Lá estavam eles a jogar futebol, num relvado perfeito, junto a uma enorme escarpa em abismo, mesmo no fundo, junto ao mar daquela ilha vulcânica em que a areia é escura e fina. O mar batia contra as rochas milenares e espumava contra a ilha, tudo numa normalidade instável, enquanto eles, as estrelas, jogavam divertidamente futebol a desafiar as águas. Estavam quase todos: Figo, Rui Costa, Cristiano Ronaldo, Futre, Bruno Alves, Lucho, Lisandro Lopez, Ricardo Carvalho...e, naturalmente, Pauleta.
Sim, estávamos nos Açores, na Ilha de São Miguel, junto à Povoação, na zona das Sete Lombas, a entrevistar os pais de Pauleta.
-Sabem meus senhores, em tempos vimos no jornal um anúncio de um miúdo que dizia: vende-se terreno que não serve absolutamente para nada por 2.000 euros. Achamos lindíssimo, um refúgio, e comprá-mo-lo para o nosso menino.
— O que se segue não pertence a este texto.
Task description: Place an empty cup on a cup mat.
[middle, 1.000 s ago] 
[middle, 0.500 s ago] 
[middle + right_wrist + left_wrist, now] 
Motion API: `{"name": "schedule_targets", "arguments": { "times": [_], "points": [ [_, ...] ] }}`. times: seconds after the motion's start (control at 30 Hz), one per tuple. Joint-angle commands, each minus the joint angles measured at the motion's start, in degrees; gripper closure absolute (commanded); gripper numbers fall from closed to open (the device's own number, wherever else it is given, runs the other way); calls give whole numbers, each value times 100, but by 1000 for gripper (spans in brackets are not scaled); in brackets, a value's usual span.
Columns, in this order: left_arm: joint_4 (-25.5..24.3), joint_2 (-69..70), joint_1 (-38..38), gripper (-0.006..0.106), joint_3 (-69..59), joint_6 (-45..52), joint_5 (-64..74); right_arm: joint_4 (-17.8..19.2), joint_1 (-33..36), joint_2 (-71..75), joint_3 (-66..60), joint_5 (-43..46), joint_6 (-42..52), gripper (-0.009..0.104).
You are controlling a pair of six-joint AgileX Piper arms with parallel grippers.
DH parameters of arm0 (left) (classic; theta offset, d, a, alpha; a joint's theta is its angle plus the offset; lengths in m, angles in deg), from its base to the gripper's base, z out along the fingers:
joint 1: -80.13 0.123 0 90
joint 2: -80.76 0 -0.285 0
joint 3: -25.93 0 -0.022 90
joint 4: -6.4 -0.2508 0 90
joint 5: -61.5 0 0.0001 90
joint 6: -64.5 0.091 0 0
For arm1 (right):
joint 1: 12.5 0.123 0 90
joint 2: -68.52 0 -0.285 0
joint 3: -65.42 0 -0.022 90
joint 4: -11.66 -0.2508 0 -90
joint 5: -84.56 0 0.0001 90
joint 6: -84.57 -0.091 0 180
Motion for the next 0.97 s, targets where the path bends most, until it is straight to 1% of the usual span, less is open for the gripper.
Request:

A pronúncia era açoriana típica, cantada e com os ius típicos.
O terreno é muito pequeno, mas a escarpa, a pique, tem 500 metros e dá directamente para aquela praia, a que só se chega de barco.
Quisemos oferecer isto ao nosso filho, para ele trazer quem quisesse, as namoradas também, não sei se me está a entender...
Mandámos vir um decorador e aqui está o quarto de sonho.
Entramos pelo pequeno jardim cheio de flores exóticas que dava para um T1 coberto de vegetação. Quando abrimos a porta, a mãe mostrou, orgulhosa, o quarto de Pauleta. A cama era enorme, em docel, tudo acetinado em tons de azul, todos os tons de azul, nas paredes havia sereias e gárgulas que jorravam água, e colunas rócócó espalhavam-se aleatoriamente. Espelhos por todo o lado, inclusive no tecto.
Sabe, queríamos dar um ar muito sofisticado ao quarto e queríamos que o som do mar se prolongasse para o som das fontes, por isso contratamos um arquitecto e designer do Continente, da Capital, o homem vinha muito bem recomendado, um tal de Taveira, e fez esta magia, algo entre o civilizado e as cavernas, que era o nosso desejo. Ficou mais cara a decoração do que o terreno e a casa. Nem tem comparação, o preço dos serviços!
O quarto abria-se para o mar numa varanda deslumbrante. Lá em baixo, ao fundo da falésia, pareciam mosquitos a jogar.
-E os senhores onde moram?
-Não há espaço para tudo, moramos num anexo num terreno ao lado, uma coisa clandestina, feita pelo meu marido, mas não coloque isso na reportagem.
Nada daquilo dizia com a personalidade do Pauleta, que tem o ar pacato de um bom pai de família e já nem se dedica à bola, mas às fatias. Não estaríamos nós na ilha errada, com a mãe errada e o jogador errado?
Acordei sem saber a resposta. E também não vi o iate que podia permitir o acesso ao estádio de ninguém...
Acordei sem saber a resposta. E também não vi o iate que podia permitir o acesso ao estádio de ninguém...
Adenda: naturalmente que também lá estava o Vítor Bahia, o jogador com mais títulos de sempre, uma beleza para os olhos, só por ter uma branca é que não o coloquei que eu não sou nenhum Gillberto Madaíl de saias.